What will change for women? What, especially, will change for the most vulnerable women among us — the undocumented, women of colour, working class women, single mothers? What will change for women who cannot afford to come forward when they are harassed or assaulted? As I consider this past year, what strikes me is how #MeToo has mostly benefited culturally prominent, mostly white women. Those women deserve justice as much as anyone else, but they are the few among a great many women who deserve justice and acknowledgment. What will change for men who feel entitled to women in whatever ways they see fit? A few men have fallen from grace. A few men are worried they will be next because they know how they have crossed lines. A majority of men do not realise that they too are part of the problem either because they have committed sexual transgressions or they have looked the other way or they have not believed women.

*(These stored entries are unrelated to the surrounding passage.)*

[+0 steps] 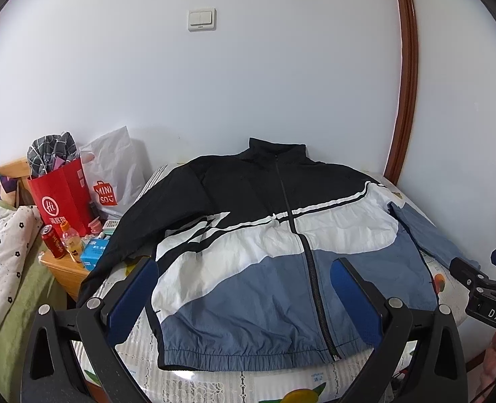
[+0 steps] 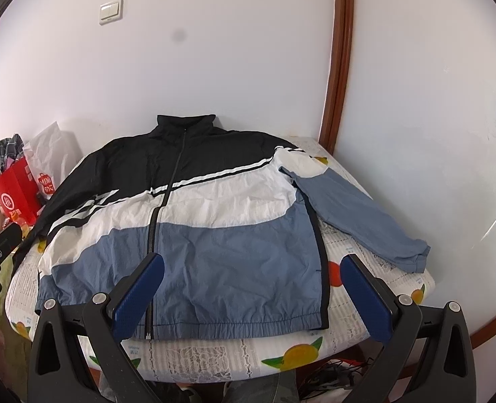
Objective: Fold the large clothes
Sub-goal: 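Grasp the black jacket side edge with the left gripper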
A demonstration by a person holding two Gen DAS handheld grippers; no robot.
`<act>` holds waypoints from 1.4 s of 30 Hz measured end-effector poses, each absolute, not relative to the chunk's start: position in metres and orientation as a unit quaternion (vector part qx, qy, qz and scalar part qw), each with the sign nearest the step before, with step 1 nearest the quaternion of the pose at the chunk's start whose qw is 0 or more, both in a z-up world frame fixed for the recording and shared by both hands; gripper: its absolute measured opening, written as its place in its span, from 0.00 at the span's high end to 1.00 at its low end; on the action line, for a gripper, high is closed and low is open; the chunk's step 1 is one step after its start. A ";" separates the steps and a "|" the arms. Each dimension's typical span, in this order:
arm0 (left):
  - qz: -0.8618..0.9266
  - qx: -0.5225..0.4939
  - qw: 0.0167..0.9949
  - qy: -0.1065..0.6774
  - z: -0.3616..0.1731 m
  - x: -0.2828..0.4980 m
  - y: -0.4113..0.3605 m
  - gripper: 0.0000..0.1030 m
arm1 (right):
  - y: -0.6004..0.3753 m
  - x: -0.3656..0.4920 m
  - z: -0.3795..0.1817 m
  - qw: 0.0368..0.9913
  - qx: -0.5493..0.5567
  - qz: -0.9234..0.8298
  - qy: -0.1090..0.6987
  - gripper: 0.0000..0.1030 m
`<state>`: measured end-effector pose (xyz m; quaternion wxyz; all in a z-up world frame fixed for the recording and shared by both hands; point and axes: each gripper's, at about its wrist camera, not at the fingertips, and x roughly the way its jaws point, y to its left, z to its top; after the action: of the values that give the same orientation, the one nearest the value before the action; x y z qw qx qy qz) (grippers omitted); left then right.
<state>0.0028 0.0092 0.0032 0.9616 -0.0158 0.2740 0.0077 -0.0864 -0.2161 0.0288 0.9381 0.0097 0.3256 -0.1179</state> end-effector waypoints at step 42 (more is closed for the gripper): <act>0.174 -0.065 0.885 0.427 -0.153 0.155 0.215 0.24 | -0.159 0.100 -0.093 0.887 -0.042 -0.069 0.454 0.24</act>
<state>0.1549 0.2154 -0.1533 0.8851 -0.0650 0.4268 0.1736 0.1002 -0.1591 -0.0929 0.8872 -0.0418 0.4542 -0.0688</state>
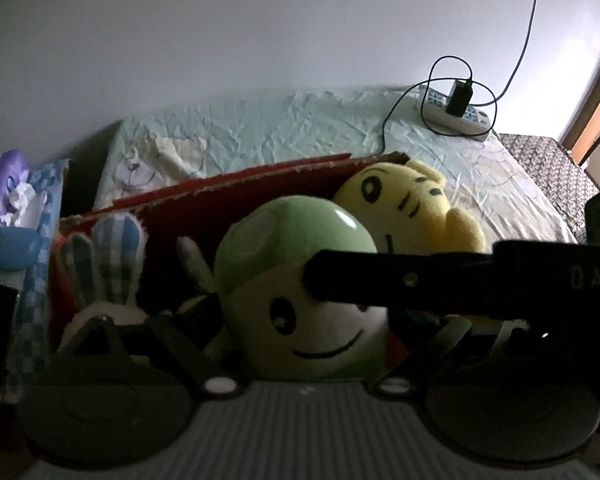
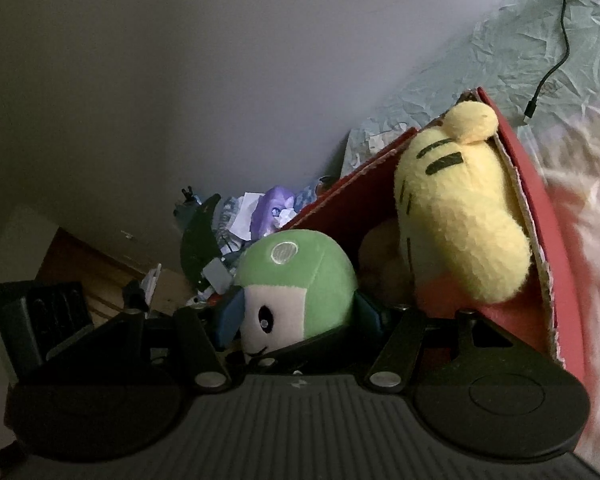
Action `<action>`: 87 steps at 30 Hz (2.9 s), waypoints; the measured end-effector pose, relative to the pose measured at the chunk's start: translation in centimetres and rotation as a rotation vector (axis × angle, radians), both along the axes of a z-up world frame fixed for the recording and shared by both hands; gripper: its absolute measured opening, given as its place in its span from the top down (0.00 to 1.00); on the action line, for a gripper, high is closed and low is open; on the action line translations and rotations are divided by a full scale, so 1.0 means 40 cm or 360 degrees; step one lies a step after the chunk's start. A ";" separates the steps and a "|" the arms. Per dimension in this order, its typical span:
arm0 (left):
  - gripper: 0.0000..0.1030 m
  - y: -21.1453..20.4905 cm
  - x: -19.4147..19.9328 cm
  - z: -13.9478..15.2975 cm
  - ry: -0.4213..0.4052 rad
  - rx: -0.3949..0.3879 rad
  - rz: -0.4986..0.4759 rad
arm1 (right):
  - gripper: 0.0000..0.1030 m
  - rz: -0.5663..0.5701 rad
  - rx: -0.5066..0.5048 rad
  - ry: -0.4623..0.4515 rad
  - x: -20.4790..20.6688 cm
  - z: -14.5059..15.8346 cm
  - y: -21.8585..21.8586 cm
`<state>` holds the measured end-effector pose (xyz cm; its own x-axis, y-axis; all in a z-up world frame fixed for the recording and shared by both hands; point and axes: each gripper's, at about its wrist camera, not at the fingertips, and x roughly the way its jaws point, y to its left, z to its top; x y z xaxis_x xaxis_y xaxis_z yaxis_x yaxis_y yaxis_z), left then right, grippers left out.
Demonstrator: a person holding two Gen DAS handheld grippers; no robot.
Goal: Organize objects
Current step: 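Lower the green plush into the red box beside the yellow plush, then press the green plush down into the box with the right gripper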
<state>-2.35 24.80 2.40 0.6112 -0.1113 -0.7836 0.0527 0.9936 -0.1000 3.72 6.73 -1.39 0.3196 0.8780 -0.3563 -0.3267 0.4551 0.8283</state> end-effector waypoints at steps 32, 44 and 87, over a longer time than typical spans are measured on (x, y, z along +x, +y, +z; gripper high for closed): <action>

It has been a year of #MeToo, but it has also been more than a decade because before the hashtag, activist Tarana Burke began the MeToo movement after meeting a young girl who had been abused. During that encounter, Burke wanted to tell the young woman “me too,” but she couldn’t. Eventually, she created a non-profit, Just Be, dedicated to helping victims of sexual harassment and assault. She created a space where people could say, “Me too,” so victims of sexual violence would always know they weren’t alone. Today, we know we aren’t alone. We know sexual harassment and violence are practically epidemic. We know change is needed. As we move forward, we need to figure out how to hold this space #MeToo has made for empathy and solidarity while working to create a culture where someday, this space will no longer be needed. That, if anything, is what I hope for.